Though you and your partner can talk through many aspects of a prenup yourself, you will both want to work with separate lawyers at the beginning and throughout the prenup process.
When drafting the agreement, you and your partner will disclose your current finances. Some couples also prefer to work with a forensic accountant to help with this aspect.
Unlike lawyers where each party should hire his or her own lawyer to avoid a conflict of interest, one accountant should suffice to help gather a complete financial picture.
Then, you and your partner will define what is individual property and debt. And what will become marital property and marital liability. Your lawyers will help you provide thorough descriptions of each debt and asset. They will also help you understand state laws.
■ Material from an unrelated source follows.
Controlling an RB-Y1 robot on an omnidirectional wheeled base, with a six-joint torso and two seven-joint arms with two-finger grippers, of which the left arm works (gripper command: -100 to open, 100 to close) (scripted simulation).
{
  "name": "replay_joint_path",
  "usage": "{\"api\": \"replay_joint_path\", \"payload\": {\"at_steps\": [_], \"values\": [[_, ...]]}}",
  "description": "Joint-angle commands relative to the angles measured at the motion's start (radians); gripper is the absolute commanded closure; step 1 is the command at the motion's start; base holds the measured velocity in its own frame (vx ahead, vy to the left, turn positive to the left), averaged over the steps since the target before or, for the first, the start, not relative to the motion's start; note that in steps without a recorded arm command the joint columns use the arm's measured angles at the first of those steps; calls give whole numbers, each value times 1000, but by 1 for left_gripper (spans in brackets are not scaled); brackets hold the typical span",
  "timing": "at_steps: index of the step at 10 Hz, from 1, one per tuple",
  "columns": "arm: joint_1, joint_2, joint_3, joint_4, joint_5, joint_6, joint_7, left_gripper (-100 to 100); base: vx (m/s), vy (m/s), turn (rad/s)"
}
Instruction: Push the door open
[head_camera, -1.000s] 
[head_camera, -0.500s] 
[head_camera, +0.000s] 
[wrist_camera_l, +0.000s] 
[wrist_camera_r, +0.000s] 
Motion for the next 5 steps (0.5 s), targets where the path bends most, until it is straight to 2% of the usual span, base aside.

Another benefit of working with legal professionals is that they will have a sense of how courts in your state typically respond to prenups and will know what language to include and avoid.
Your prenuptial agreement may also detail how to split the marital residence in the event of a divorce and how you would like to approach spousal support.
Some couples also use prenups to specify the management of finances and how they will allocate any property throughout a marriage.
You can also determine the length of a prenuptial agreement and how elements may phase in or out depending on the duration of the marriage.
Finally, once the agreement is complete, you will want to ensure both parties find the terms satisfactory and that you both still wish to move forward with the agreement.
If that’s the case, then the next step is to sign and date the document. Some states also require you to have witnesses during the signing process. After signing, you will take the agreement to a public notary for notarization.
Once the prenuptial agreement is complete, you will want to make sure each party keeps a separate copy. Storing a third copy in a shared location or with an outside party is also recommended.
Is it Too Late for a Me?
If you are already married, and you realize a prenup would have benefitted you and your spouse, don’t fret.
Postnups, or postnuptial agreements, can fulfill a similar role. Essentially, it is an agreement between a married couple regarding how their assets should be divided if their marriage ends.
Postnups can also indicate whether spousal support is appropriate. If the couple does agree to spousal support, the postnup may also include the amount one spouse will pay the other.
It is worth noting that prenups have advantages of postnups.
One advantage of a prenup being, if the two parties cannot get on the same page financially, they can part ways without having to dissolve their marriage.
A postnup is the result of the end of a marriage, which was not just a romantic gesture but also comes with a fiduciary duty as well.
As previously discussed, some judges are still skeptical of prenups. They tend to look even harder at postnuptial agreements because they may feel that since the couple was already married, one partner thought he or she had no choice but to agree to the document.
Still, if you are a married couple who was unaware of a prenup or simply did not feel comfortable having the discussion prior to your marriage, a postnup can be beneficial.
To make the process smoother, you also want to make sure both parties have adequate time to review and understand the agreement.
This is best done by having both spouses work with separate lawyers. In doing so, it is more likely the postnuptial agreement holds up in court if there is ever a need.
Additional Reading: What Happens If I Die Without Creating A Will?
Final Thoughts on Obtaining a Prenup
No one likes to think their own marriage might end. However, with nearly half of all unions in the United States ending in separation, it is worth considering what the financial consequences of a divorce would be.
Don’t DIY it. Prenups drawn up without attorney’s representing each side have less chance of holding up in court. If you feel a prenup is necessary, then this is not the time to be cheap and forego hiring adequate legal counsel.
In an ideal world, a prenuptial agreement isn’t just a matter of protecting your assets; it’s the starting point in a marriage for getting two partners working on the same page as they build their lives and financial house together.